Exercise objective →
Your reply must contain the full listing below, reproduced exactly, but no pictures.

Data extract →
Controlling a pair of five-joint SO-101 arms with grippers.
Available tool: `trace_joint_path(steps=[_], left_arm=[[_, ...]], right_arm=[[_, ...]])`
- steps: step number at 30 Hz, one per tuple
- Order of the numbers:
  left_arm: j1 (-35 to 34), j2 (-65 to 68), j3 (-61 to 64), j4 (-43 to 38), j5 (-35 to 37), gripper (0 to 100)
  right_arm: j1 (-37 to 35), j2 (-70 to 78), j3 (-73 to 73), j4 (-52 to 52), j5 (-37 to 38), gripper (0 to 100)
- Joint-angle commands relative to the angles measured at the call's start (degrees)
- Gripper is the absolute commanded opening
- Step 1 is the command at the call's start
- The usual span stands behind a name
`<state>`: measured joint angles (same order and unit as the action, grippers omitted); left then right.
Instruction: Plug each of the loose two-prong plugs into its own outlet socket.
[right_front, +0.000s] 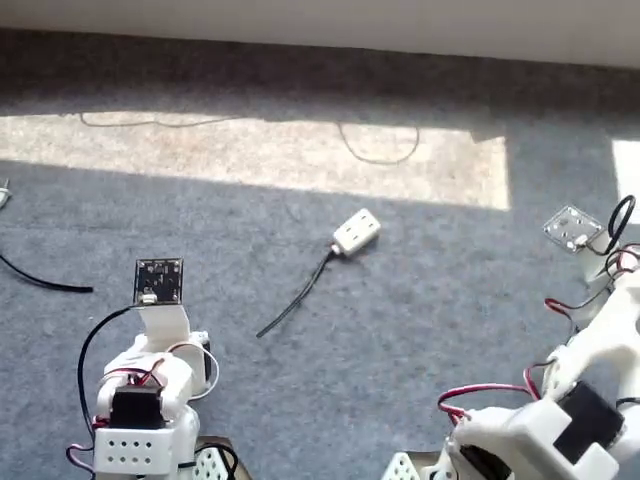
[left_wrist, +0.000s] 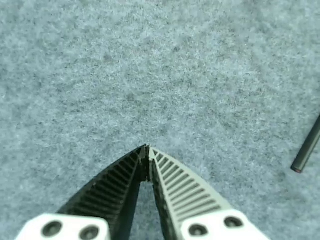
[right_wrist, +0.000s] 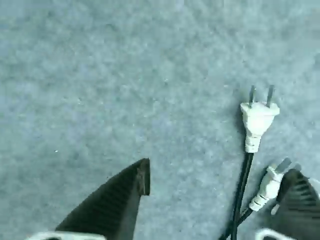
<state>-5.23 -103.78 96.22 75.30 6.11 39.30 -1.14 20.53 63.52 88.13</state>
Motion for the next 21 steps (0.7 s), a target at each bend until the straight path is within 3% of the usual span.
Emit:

Written answer →
Controlling a pair of five-joint SO-101 arms with grippers.
Available tool: `trace_joint_path(steps=[_], left_arm=[[_, ...]], right_arm=[[_, ...]])`
- steps: step number at 30 Hz, one per tuple
- Order of the numbers:
  left_arm: j1 (-35 to 34), j2 (-65 to 68), j3 (-61 to 64), j4 (-43 to 38), j5 (-35 to 37), gripper (0 to 100)
  right_arm: j1 (-37 to 35), j2 (-70 to 78), j3 (-73 to 73), j4 (-52 to 52), j5 (-37 to 38), gripper (0 to 100)
- Joint-angle commands relative to the angles measured at the call's start (degrees)
- Gripper is the absolute commanded opening
- Step 1 is the command at the call's start
- The usual span stands behind a name
`<state>`: measured joint angles (same order and unit as the action, grippers omitted); left then right.
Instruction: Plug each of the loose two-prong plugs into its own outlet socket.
[right_front, +0.000s] 
[left_wrist, +0.000s] 
[right_wrist, +0.000s] 
<state>-5.23 -103.78 96.22 75.30 6.11 39.30 -1.14 20.53 63.52 88.13</state>
Motion for the next 21 steps (0.7 s), a target at each bend until the straight path is within 3% of the usual span.
Emit:

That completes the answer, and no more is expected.